8. The method according to claim 1, characterized in that, The step of optimizing the sample generation strategy based on the performance metrics of the trained model includes: After each round of model training, the model's performance metrics are evaluated using multiple specified failure validation sets; these performance metrics include precision, recall, and F1 score. Based on a specified fault validation set where performance indicators are less than a threshold, weak points in model performance are identified; the weak points in model performance include at least one of the following: low identification rate of specified faults, insufficient generalization ability in extreme operating conditions, and insufficient differentiation between minor and serious faults. Based on the identified weaknesses in model performance, the system automatically adjusts the sample generation strategy for the next iteration, specifically including: To address the low recognition rate of specified faults, simulation vectors for specified fault modes are added to the physical simulation path, and the parameter scanning resolution is improved. In the generative adversarial model path, more corresponding abnormal samples are generated in the condition vector. To address the insufficient generalization capability in extreme operating conditions, more intensive simulations are performed in the neighborhood of the operating condition parameters during the construction of the physical feasible region, thereby refining the feasible region boundary; the generator simultaneously generates more samples under this extreme operating condition to ensure more comprehensive coverage of extreme states; To address the insufficient differentiation between minor and severe faults, the distribution of fault severity parameters in sample generation was adjusted, and the sample density was increased in the transition region to ensure that abnormal samples of different severity levels were adequately trained.

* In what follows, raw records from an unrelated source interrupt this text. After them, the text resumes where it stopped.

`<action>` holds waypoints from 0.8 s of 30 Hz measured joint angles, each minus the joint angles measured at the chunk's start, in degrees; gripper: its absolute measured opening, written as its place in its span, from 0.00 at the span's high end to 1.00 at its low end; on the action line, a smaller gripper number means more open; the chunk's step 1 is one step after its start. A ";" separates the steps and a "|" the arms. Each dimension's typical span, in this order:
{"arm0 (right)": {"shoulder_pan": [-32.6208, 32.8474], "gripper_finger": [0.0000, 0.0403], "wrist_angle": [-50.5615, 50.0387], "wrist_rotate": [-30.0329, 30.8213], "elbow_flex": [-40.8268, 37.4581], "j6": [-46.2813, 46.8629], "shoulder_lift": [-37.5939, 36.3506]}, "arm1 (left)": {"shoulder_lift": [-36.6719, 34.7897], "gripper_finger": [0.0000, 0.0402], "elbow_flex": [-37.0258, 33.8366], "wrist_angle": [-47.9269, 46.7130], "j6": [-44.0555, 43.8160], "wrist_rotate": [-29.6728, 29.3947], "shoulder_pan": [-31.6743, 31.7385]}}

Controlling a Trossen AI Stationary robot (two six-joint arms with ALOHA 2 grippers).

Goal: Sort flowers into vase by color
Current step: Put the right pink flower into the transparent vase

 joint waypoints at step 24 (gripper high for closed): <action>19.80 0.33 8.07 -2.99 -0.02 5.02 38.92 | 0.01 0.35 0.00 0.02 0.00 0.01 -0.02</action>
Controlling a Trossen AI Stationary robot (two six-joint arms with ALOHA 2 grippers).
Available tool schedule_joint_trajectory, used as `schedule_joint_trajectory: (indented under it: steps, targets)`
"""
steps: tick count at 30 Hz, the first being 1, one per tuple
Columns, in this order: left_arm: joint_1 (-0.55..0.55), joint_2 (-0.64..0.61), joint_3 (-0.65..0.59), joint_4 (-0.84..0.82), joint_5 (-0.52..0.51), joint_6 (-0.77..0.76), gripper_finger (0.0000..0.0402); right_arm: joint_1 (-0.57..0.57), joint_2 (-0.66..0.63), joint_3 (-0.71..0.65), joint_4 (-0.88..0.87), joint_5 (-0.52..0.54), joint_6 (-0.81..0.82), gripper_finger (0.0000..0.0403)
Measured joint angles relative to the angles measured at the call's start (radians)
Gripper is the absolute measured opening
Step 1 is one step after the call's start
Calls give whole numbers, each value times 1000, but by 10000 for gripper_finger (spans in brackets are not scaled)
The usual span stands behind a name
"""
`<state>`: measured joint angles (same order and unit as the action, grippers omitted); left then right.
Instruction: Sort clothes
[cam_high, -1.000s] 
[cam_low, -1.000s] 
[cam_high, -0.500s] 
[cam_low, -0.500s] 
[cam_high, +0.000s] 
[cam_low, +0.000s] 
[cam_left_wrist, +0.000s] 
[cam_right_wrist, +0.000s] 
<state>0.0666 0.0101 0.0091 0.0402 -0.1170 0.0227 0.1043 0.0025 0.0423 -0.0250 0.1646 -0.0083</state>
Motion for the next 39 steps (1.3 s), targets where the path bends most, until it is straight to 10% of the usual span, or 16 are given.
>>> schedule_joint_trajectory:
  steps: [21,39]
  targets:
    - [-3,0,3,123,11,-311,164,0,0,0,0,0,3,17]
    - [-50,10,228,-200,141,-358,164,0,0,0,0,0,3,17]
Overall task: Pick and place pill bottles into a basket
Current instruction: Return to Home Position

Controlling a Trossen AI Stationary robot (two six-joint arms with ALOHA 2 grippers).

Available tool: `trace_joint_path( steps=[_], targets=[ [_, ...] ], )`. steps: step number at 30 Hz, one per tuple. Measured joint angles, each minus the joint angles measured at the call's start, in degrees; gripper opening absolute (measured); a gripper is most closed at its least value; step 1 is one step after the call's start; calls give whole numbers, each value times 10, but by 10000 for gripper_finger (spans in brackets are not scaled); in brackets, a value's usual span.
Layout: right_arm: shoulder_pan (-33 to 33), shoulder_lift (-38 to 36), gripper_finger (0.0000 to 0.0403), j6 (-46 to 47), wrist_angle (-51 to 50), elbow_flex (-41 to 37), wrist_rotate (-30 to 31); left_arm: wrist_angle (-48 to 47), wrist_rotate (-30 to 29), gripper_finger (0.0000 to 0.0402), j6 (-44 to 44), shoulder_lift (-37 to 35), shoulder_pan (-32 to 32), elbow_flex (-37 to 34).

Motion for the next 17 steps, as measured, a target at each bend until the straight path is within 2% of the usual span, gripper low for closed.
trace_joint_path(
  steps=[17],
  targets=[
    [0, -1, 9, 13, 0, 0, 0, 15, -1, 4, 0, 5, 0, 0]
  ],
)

9. A device for generating equipment anomaly samples, characterized in that, The device includes: The feasible domain construction module is used to identify the operating conditions of the equipment based on historical monitoring data and determine multiple operating condition modes; based on the physical model and the identified operating condition modes, it constructs the physical feasible domain of the equipment operation; the physical feasible domain is used to define the set of all operating states of the equipment that occur under a specified operating condition and that conform to physical laws and safety requirements. The sample generation module is used to generate a target abnormal sample set within the physical feasible domain by employing a sample generation strategy that integrates physical simulation and data-driven generation model. The strategy optimization module is used to train the device anomaly early warning model using samples from the target anomaly sample set, optimize the sample generation strategy based on the performance indicators of the trained model, and continue to execute the steps of generating the target anomaly sample set and the feedback optimization until the performance indicators of the model meet the requirements, thereby obtaining an optimized device anomaly sample set.

10. A method for early warning of equipment malfunctions, characterized in that, The method includes: Obtain real-time equipment operation monitoring data; The real-time equipment operation monitoring data is input into the equipment anomaly early warning model for prediction to obtain the corresponding anomaly early warning result; wherein, the equipment anomaly early warning model is obtained by training the optimized equipment anomaly sample set generated by the equipment anomaly sample generation method as described in any one of claims 1-8.